1

I need to remove rows which represent dots of multidimensional structure, which are closest to each other.

For example, if structure is:

struct Point dot[100] = {
    {{1, 1, 1, 1}},
    {{2, 2, 2, 2}},
    {{1.3, 1.3, 1.3, 1.3}}
};

After applying Euclidean distance formula, distances are:

d12=sqrt((1-2)^2+(1-2)^2+(1-2)^2+(1-2)^2))=2

d13=sqrt((1-1.3)^2+(1-1.3)^2+(1-1.3)^2+(1-1.3)^2)=0.6

d23=sqrt((2-3)^2+(2-3)^2+(2-3)^2+(2-3)^2))=2

Closest points are the ones that represent row1 and row3, and they should be removed from structure.

OUTPUT should be: (2,2,2,2)

#include <stdio.h>
struct Point {
    double coordinate[100];
};
void remove_closest(struct Point dot[], int n, int dimension){
int i,j;
for(i=0;i<n;i++){
    for(j=0;j<dimension-1;j++){
      // 
    }
}
}
int main() {
struct Point dot[100] = {
    {{1, 1, 1, 1}},
    {{2, 2, 2, 2}},
    {{1.3, 1.3, 1.3, 1.3}}
};
 int i,j,dimension=4;
 remove_closest(dot, 3, dimension);

 for (i=0; i<3; i++) {
    printf("(");
    for (j=0; j<dimension-1; j++)
        printf("%g,", dot[i].coordinate[j]);
    printf("%g)\n", dot[i].coordinate[dimension-1]);
}
    return 0;
}

Structures are new to me, and multidimensional array makes it even harder. Could you help me with this task?

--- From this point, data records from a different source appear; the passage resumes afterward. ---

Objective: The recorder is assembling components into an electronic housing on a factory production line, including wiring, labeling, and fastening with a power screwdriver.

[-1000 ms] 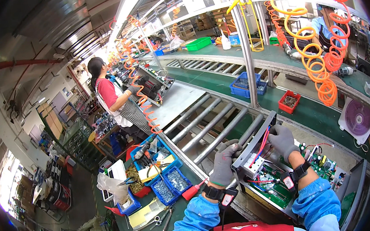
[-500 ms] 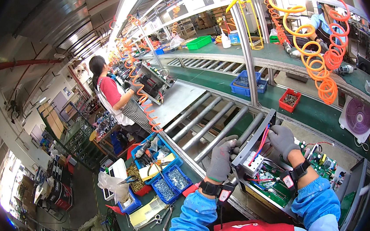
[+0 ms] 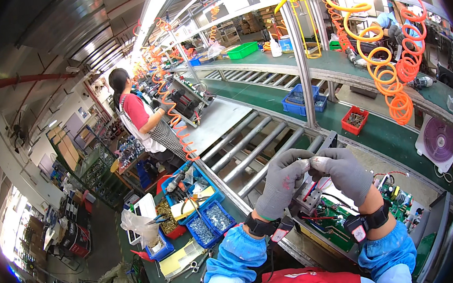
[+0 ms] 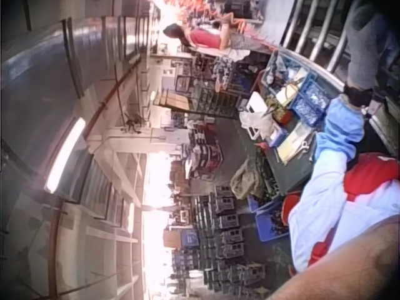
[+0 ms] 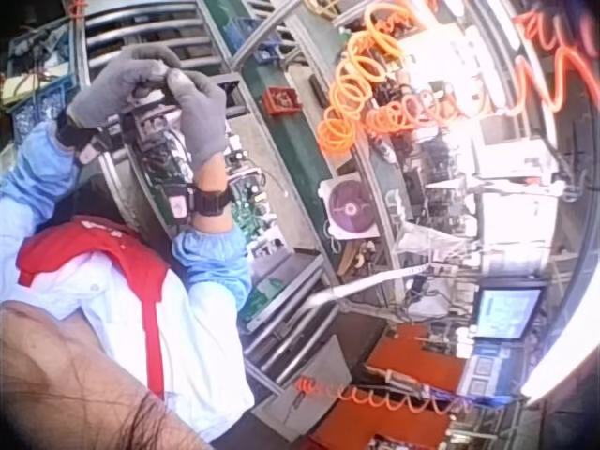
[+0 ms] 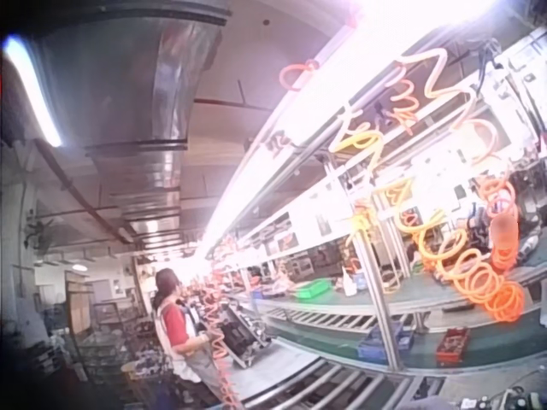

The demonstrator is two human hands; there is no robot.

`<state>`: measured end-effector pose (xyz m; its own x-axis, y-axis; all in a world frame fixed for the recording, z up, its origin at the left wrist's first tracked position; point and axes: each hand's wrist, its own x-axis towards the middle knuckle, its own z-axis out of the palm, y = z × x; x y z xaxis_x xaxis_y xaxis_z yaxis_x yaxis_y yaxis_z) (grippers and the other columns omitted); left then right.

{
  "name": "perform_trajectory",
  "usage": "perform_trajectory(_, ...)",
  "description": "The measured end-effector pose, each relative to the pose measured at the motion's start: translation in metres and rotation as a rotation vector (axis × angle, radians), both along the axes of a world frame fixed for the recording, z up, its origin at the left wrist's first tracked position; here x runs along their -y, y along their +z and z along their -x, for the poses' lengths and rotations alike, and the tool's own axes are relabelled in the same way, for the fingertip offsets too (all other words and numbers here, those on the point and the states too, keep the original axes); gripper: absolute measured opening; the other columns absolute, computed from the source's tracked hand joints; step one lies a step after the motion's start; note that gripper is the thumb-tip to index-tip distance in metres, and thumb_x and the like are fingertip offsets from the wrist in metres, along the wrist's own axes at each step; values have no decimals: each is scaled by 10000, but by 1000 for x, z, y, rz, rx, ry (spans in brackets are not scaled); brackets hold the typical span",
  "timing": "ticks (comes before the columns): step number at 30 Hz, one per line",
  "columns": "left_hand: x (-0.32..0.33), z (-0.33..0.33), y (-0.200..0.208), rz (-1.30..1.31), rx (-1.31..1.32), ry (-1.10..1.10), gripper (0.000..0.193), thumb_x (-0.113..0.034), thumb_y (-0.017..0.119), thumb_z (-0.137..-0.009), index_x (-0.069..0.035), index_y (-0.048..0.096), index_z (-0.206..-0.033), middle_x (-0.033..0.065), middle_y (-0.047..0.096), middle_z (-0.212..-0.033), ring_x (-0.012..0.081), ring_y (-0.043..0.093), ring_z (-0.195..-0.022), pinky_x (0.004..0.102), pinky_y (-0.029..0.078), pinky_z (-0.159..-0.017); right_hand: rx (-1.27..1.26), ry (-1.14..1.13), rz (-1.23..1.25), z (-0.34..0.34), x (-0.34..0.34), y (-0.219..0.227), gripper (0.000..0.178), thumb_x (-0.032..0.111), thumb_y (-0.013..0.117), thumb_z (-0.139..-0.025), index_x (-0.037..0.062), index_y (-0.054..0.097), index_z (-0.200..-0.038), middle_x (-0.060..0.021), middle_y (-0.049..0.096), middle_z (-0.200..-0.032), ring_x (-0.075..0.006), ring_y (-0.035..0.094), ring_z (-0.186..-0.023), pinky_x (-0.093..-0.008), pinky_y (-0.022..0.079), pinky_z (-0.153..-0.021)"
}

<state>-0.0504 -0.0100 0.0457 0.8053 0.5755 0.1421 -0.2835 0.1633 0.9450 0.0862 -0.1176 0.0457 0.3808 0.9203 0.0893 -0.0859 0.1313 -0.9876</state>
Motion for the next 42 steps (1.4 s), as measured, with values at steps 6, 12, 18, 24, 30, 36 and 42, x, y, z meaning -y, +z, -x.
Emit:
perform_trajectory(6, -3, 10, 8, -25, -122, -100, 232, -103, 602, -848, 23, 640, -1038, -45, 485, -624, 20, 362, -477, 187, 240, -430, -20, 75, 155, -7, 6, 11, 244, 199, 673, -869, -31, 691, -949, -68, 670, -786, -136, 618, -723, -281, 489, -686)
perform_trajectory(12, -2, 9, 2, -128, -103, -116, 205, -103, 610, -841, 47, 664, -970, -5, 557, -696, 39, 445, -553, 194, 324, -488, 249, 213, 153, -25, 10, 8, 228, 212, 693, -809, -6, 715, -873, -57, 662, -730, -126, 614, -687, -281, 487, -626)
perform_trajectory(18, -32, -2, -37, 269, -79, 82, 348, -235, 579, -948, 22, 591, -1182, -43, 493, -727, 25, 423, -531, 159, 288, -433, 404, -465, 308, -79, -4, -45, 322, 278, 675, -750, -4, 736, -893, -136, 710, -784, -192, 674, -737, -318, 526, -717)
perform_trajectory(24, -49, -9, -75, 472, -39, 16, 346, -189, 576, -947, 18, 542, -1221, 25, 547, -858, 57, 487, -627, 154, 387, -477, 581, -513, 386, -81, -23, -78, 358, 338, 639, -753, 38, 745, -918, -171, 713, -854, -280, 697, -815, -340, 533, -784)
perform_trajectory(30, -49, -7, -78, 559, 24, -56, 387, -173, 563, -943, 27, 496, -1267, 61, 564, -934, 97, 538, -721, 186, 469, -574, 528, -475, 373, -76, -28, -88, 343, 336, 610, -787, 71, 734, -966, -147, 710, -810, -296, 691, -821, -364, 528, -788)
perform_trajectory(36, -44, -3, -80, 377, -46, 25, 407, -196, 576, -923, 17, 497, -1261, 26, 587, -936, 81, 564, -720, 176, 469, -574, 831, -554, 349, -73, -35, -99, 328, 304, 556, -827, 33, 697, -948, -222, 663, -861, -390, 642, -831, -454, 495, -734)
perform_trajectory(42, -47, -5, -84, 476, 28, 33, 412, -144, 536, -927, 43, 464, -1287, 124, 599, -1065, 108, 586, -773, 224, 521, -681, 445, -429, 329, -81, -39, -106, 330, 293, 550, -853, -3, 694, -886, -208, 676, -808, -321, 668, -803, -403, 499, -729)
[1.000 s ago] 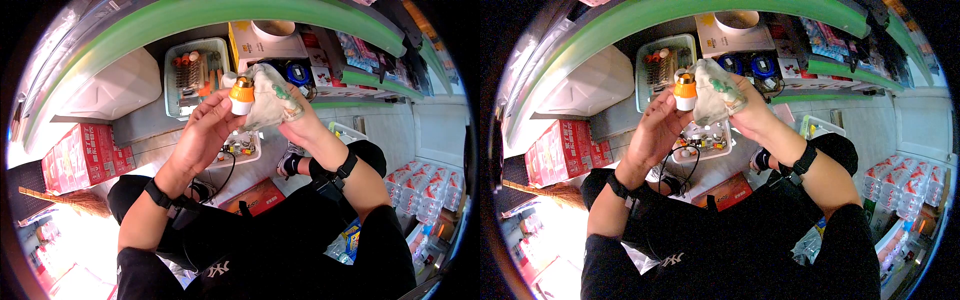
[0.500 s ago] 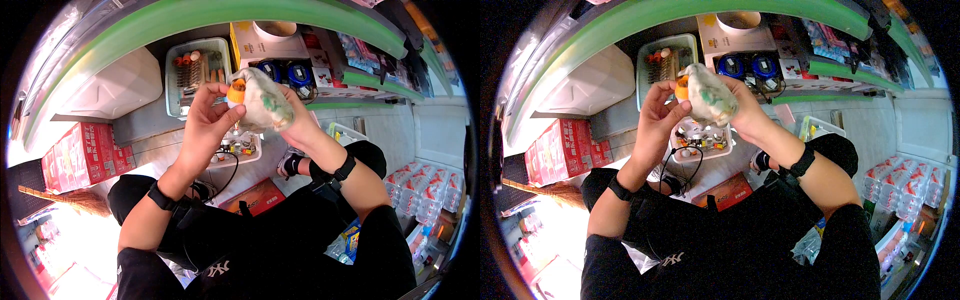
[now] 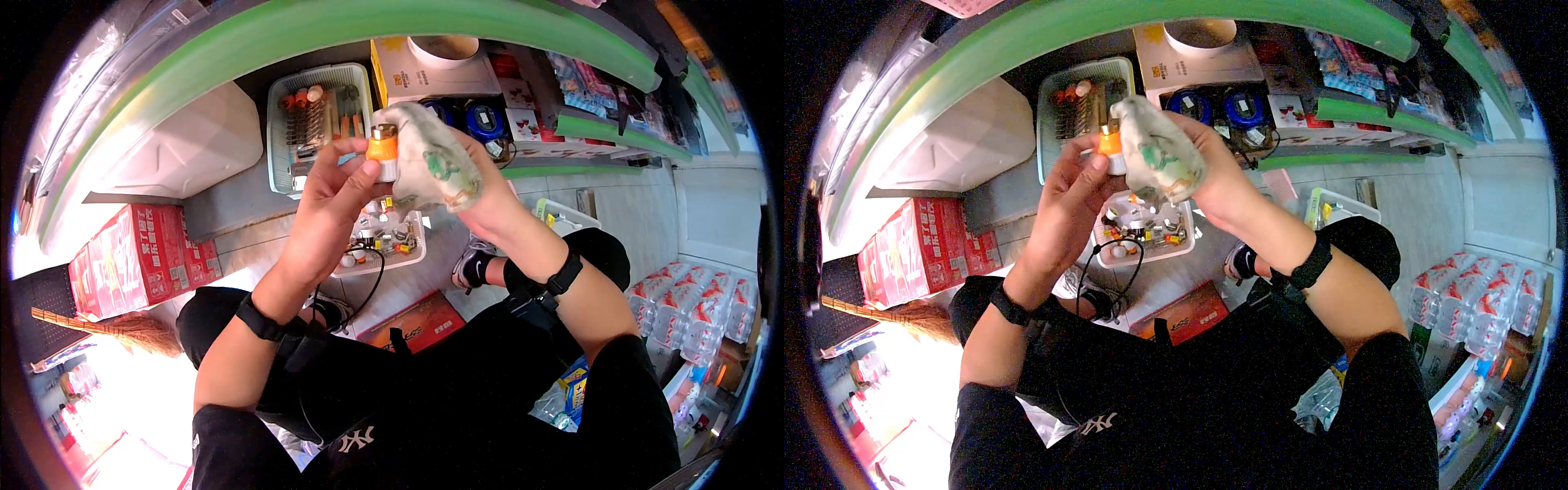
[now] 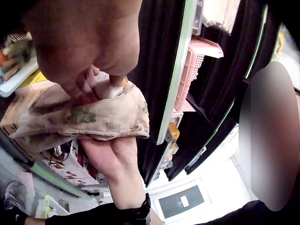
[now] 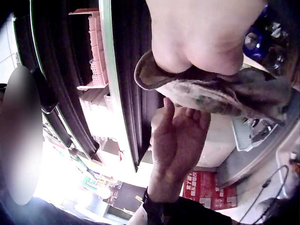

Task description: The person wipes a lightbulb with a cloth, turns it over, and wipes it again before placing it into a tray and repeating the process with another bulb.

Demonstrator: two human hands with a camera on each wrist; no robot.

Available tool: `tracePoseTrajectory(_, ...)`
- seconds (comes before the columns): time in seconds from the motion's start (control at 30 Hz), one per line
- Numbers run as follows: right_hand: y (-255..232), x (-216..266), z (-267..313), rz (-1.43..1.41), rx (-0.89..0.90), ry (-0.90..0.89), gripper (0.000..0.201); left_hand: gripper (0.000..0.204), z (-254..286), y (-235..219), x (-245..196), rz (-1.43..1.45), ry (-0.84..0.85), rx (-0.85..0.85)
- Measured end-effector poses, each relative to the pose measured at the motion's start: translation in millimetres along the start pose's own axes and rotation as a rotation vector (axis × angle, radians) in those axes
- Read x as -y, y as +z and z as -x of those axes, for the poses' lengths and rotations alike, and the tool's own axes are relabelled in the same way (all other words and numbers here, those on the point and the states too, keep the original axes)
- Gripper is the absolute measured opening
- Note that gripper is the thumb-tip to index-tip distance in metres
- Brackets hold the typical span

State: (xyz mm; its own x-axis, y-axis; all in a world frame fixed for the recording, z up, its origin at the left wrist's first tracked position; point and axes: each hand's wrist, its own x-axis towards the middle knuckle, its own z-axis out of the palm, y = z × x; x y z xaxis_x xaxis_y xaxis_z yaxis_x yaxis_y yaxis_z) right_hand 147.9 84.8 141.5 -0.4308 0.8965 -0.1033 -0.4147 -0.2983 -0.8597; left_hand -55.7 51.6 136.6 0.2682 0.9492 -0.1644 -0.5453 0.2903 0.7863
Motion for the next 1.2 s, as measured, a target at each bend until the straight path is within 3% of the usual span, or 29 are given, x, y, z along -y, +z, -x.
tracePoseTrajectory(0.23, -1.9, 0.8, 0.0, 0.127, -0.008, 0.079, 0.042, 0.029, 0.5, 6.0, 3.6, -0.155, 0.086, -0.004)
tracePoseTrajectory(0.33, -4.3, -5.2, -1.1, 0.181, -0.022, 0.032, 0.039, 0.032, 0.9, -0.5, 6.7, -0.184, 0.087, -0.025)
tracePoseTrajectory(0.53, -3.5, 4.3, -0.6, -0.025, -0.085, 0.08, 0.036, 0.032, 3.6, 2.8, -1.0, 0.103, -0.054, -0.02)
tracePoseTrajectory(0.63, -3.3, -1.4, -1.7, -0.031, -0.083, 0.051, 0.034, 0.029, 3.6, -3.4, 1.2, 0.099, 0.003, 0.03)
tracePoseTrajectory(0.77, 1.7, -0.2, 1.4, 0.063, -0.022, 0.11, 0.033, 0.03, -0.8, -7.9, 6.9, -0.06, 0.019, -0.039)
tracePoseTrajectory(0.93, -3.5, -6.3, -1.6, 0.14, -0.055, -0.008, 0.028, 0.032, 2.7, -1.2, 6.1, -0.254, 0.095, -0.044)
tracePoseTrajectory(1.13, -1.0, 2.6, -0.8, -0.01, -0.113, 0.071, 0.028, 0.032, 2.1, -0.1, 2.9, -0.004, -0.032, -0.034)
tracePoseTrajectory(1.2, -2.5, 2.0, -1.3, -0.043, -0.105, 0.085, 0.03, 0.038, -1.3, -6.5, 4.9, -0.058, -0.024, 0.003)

More example of input/output

  • Note: auxiliary arrays are not allowed
  • I'm not 100% following, but you can't change the size of an array during runtime. So if you mean you actually want to remove some rows and shrink the size, you can't. Other options off the top I can think of 1) `memmove` all data above (below?) the row you're removing to overwrite the row to erase, like Tetris. This will leave an invalid row at the end. 2) Use pointers to point to the rows of interest. 3) Use a linked list instead of array. – yano Feb 15 '22 at 19:42
  • Why do you have `double coordinate[100];` in the struct when it appears you have at most 4 dimensions? Don't you want: `double coordinate[4];` instead? Please edit your question and post _all_ your code in a separate code block. Particularly, the euclidean distance function and how you're calling it in `remove_closest`. What is the `dimension` argument to `remove_closest` supposed to mean? – Craig Estey Feb 15 '22 at 19:45
  • 1
    @yano I think OP's requirement is to use arrays, maintain a count of number of rows in use. Then, [_two_] rows can be removed by `memmove` in-place, reducing the count as needed. (e.g.) `struct Point dot[100]` defines the _maximum_ number of rows. Currently, only the first 3 are defined. – Craig Estey Feb 15 '22 at 19:50
  • well everything I have written is here in code, I don't know how to use Euclidian distance formula with multidimensional array, and with these structures, I don't know how to start even, how many loops I need... –  Feb 15 '22 at 20:06
  • double coordinate[100] is because my code should work with big arrays, I have just used one structure as example in main function –  Feb 15 '22 at 20:08
  • @CraigEstey yes, that's it, how could that be implemented, could you post some code as example* –  Feb 15 '22 at 20:10
  • I'd be glad to post an example, but I'll need a bit more information. If you can't have auxiliary arrays, can you _sort_ the existing array? A given point has 4 dimensions (e.g. `w,x,y,z`). But, can the struct have additional elements? In your example, you have 3 points and remove the two closest. Easy enough. But, if we had 15 points, we could find and remove the two that are closest. So, we have 13 points remaining. Do we repeat this a few times, going down by two each time? Or, is it regardless of the point count, just remove the two closest? Is there more sample input data? – Craig Estey Feb 15 '22 at 20:44
  • There's no need to sort array. Struct can only have element `double coordinates[100]`. If we had 15 points, we would have removed 2 and 13 would left, they sorting should be the same as before, just without 2 which were removed –  Feb 15 '22 at 21:14
  • here's more example of input, output: --> https://ibb.co/Lgtj69K –  Feb 15 '22 at 21:15

1 Answers1

0

Okay, based on all of the criteria, here is what I'd do. I've generalized the code a bit. And I've renamed a few variables to be more descriptive. The code is annotated:

#include <stdio.h>
#include <stdlib.h>
#include <math.h>

// number of elements in an array
#define COUNTOF(_arr)           (sizeof(_arr) / sizeof(_arr[0]))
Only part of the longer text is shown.